How the AES_DECRYPT() function works in Mariadb?

The AES_DECRYPT() function in MariaDB is used to decrypt data that was previously encrypted using the AES_ENCRYPT() function.

Posted on

The AES_DECRYPT() function in MariaDB is used to decrypt data that was previously encrypted using the AES_ENCRYPT() function. It utilizes the Advanced Encryption Standard (AES) algorithm, which is a symmetric encryption algorithm meaning the same key is used for both encryption and decryption.

Syntax

The syntax for the MariaDB AES_DECRYPT() function is as follows:

AES_DECRYPT(ciphertext, key_str[, init_vector])

ciphertext is the encrypted data to be decrypted. key_str is the encryption key used to encrypt the data, and it must be the same key used for encryption. The optional init_vector parameter is used for block encryption modes that require it.

Examples

Basic Decryption

To decrypt a previously encrypted string:

SELECT AES_DECRYPT(AES_ENCRYPT('Hello, World!', 'encryption_key'), 'encryption_key');

0x48656C6C6F2C20576F726C6421

This example shows the decryption of a simple string that was encrypted with the key ’encryption_key'.

Decryption with NULL

If the provided key is incorrect, the function returns NULL:

SELECT AES_DECRYPT(AES_ENCRYPT('Hello, World!', 'encryption_key'), 'wrong_key');

NULL

This demonstrates that using the wrong key for decryption results in a NULL value.

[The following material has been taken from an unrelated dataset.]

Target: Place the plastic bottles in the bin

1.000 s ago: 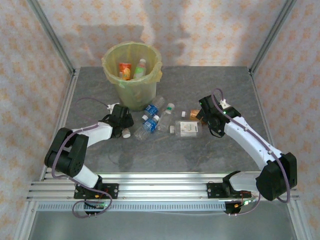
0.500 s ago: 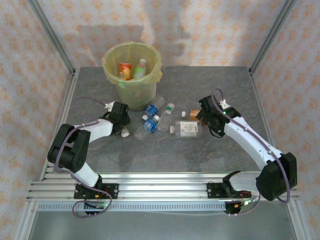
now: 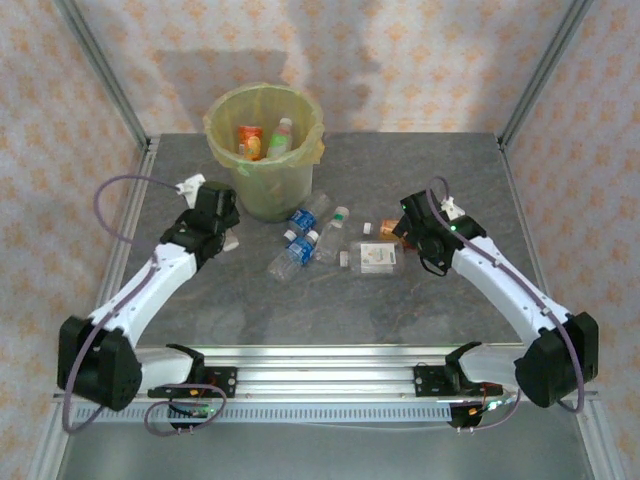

Decryption with Initialization Vector

Using an initialization vector for decryption:

SELECT AES_DECRYPT(AES_ENCRYPT('Hello, World!', 'encryption_key', 'init_vector'), 'encryption_key', 'init_vector');

0x48656C6C6F2C20576F726C6421

This example uses an initialization vector ‘init_vector’ for both encryption and decryption.

Decryption of Binary Data

Decrypting binary data:

SELECT AES_DECRYPT(AES_ENCRYPT('binary_data', 'encryption_key'), 'encryption_key');

0x62696E6172795F64617461

This shows the decryption of binary data encrypted with the key ’encryption_key’.

Decryption from a Table

If decryption is needed from a table column:

DROP TABLE IF EXISTS messages;
CREATE TABLE messages (id INT AUTO_INCREMENT PRIMARY KEY, encrypted_message BLOB);
INSERT INTO messages (encrypted_message) VALUES (AES_ENCRYPT('Secret Message', 'encryption_key'));
SELECT AES_DECRYPT(encrypted_message, 'encryption_key') FROM messages WHERE id = 1;

+----------------------------------------------------------------------------------------------------+
| AES_DECRYPT(encrypted_message, 'encryption_key')                                                   |
+----------------------------------------------------------------------------------------------------+
| 0x536563726574204D657373616765                                                                     |
+----------------------------------------------------------------------------------------------------+

This creates a table with encrypted messages and then decrypts the message with the id of 1.

Here are a few functions related to MariaDB’s AES_DECRYPT():

  • MariaDB AES_ENCRYPT() function is used to encrypt a string or binary data.
  • MariaDB ENCODE() function encodes a string.
  • MariaDB DECODE() function decodes a string encoded by ENCODE().

Conclusion

The AES_DECRYPT() function is a crucial component of data security in MariaDB, allowing for the safe decryption of sensitive information. It is important to use a strong and secure key for encryption and to keep it confidential. Proper use of the AES_DECRYPT() function ensures that encrypted data remains protected and is only accessible to users with the correct key. Always remember to follow best practices for data encryption and decryption to maintain the integrity and security of your data.